Desde as 15h30, manifestantes ocuparam as ruas exibindo faixas, cartazes e fotos de deputados federais cearenses que votaram a favor da PEC da Blindagem, aprovada na Câmara na última terça-feira (16/9). Durante a manifestação, a tradicional “vaia cearense” foi direcionada aos parlamentares apontados como contrários ao povo.

Alvo dos protestos
A mobilização teve dois focos centrais: a PEC da Blindagem, que dificulta a abertura de processos criminais contra parlamentares, criando, segundo críticos, uma “casta de intocáveis”; e o projeto de anistia, que busca perdoar condenados pelos atos golpistas de 8 de janeiro de 2023. Bolsonaro foi condenado pelo STF a 27 anos de prisão por envolvimento nas tentativas de golpe.
Lideranças presentes
O ato também contou com a presença de lideranças políticas do Ceará. Entre elas, o presidente da Assembleia Legislativa, Romeu Aldigueri (PSB), que afirmou que o país não pode aceitar que uma PEC dessa natureza avance:
“A Assembleia nem colocaria um projeto deste em pauta. O Brasil precisa de outras prioridades, como a Segurança Pública, a isenção do Imposto de Renda e o fim da escala 6×1. É nisso que o Congresso deveria se debruçar, em pautas que beneficiam milhões de brasileiros.”
Já o chefe da Casa Civil, Chagas Vieira, reforçou o tom de indignação da população:
“O Brasil é dos brasileiros e não vai ser terreiro do país de ninguém.

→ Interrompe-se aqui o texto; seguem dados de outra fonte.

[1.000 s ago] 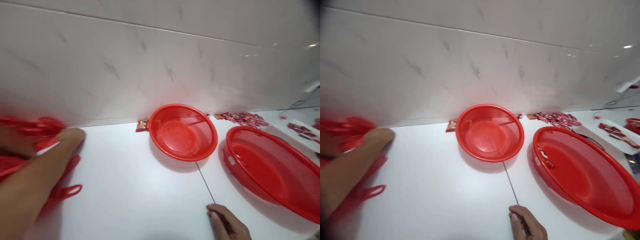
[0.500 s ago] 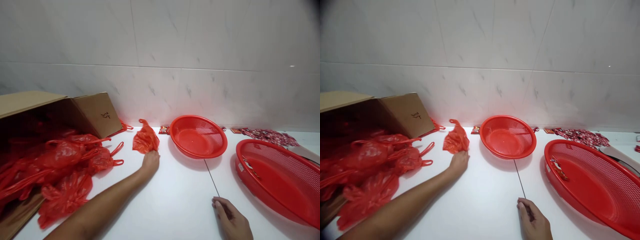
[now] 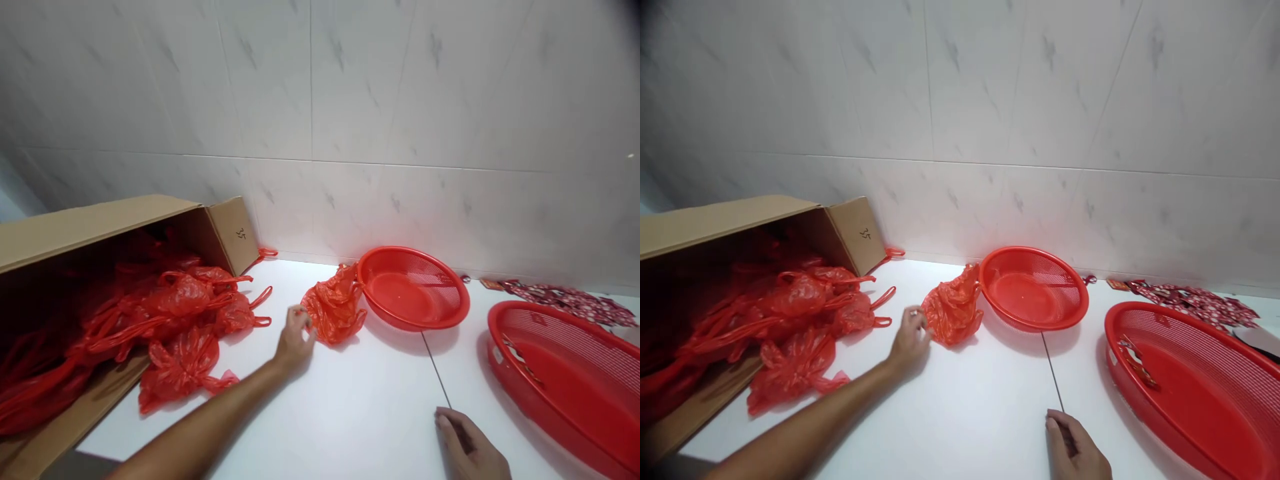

Dizemos não ao projeto de anistia e não à PEC da Blindagem, que protege crimes.”
Mobilização nacional
Assim como no Rio de Janeiro, São Paulo e outras capitais do país, a capital cearense mostrou força na mobilização popular contra medidas que, na avaliação de manifestantes e lideranças, representam retrocessos à democracia e à transparência política.